The removal of the color causing compounds from HAB using the process of the present disclosure is carried out continuously at an ambient temperature. The process uses non-carcinogenic, eco-friendly solvents like HNP and n-nonane; and the solvents can be recovered and reused. An improvement from (-) 16 to (+) 16 in the Saybolt - color analysis can be achieved using the process in accordance with the present disclosure.

TECHNICAL ADVANCES

- The present disclosure provides a simple and economic process for the removal of color causing compounds from HAB using adsorbents.
- The process of the present disclosure can be carried out in the absence of carcinogenic solvents.
- The process of the present disclosure does not involve steam during the regeneration process and therefore, avoids generation of effluents having higher COD.
- The adsorbent used in the present disclosure can be regenerated and reused for removing the color causing compounds from HAB.

The exemplary embodiments herein quantify the benefits arising out of this disclosure and the various features and advantageous details thereof are explained with reference to the non-limiting embodiments in the description.

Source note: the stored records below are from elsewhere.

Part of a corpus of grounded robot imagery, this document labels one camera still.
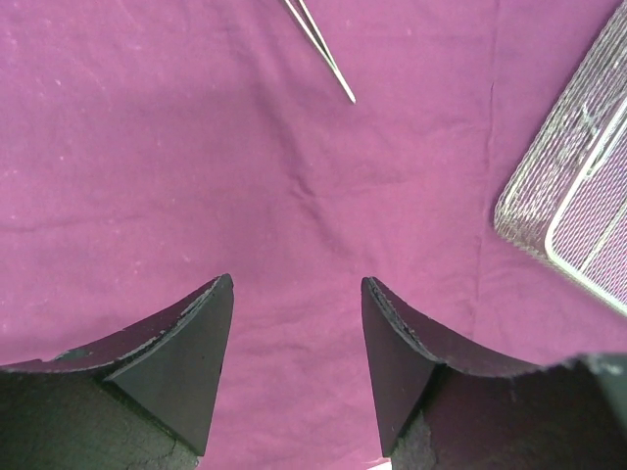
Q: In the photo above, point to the purple cloth wrap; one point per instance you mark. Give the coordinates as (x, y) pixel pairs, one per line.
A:
(150, 146)

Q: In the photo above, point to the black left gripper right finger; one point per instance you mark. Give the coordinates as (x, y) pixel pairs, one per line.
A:
(443, 401)

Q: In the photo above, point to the steel tweezers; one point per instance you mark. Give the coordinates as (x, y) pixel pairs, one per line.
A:
(305, 20)

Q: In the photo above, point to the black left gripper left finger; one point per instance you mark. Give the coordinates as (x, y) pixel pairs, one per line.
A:
(141, 398)

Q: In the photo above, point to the wire mesh instrument tray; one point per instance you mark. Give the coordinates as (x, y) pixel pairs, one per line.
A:
(565, 204)

Descriptions of well-known components and processing techniques are omitted so as to not unnecessarily obscure the embodiments herein. The examples used herein are intended merely to facilitate an understanding of ways in which the embodiments herein may be practiced and to further enable those of skill in the art to practice the embodiments herein. Accordingly, the examples should not be construed as limiting the scope of the embodiments herein.

The foregoing description of the specific embodiments will so fully reveal the general nature of the embodiments herein that others can, by applying current knowledge, readily modify and/or adapt for various applications such specific embodiments without departing from the generic concept, and, therefore, such adaptations and modifications should and are intended to be comprehended within the meaning and range of equivalents of the disclosed embodiments. It is to be understood that the phraseology or terminology employed herein is for the purpose of description and not of limitation. Therefore, while the embodiments herein have been described in terms of preferred embodiments, those skilled in the art will recognize that the embodiments herein can be practiced with modification within the spirit and scope of the embodiments as described herein.

Any discussion of documents, acts, materials, devices, articles and the like that has been included in this specification is solely for the purpose of providing a context for the disclosure. It is not to be taken as an admission that any or all of these matters form a part of the prior art base or were common general knowledge in the field relevant to the disclosure as it existed anywhere before the priority date of this application.

While considerable emphasis has been placed herein on the particular features of this disclosure, it will be appreciated that various modifications can be made, and that many changes can be made in the preferred embodiments without departing from the principles of the disclosure. These and other modifications in the nature of the disclosure or the preferred embodiments will be apparent to those skilled in the art from the disclosure herein, whereby it is to be distinctly understood that the foregoing descriptive matter is to be interpreted merely as illustrative of the disclosure and not as a limitation.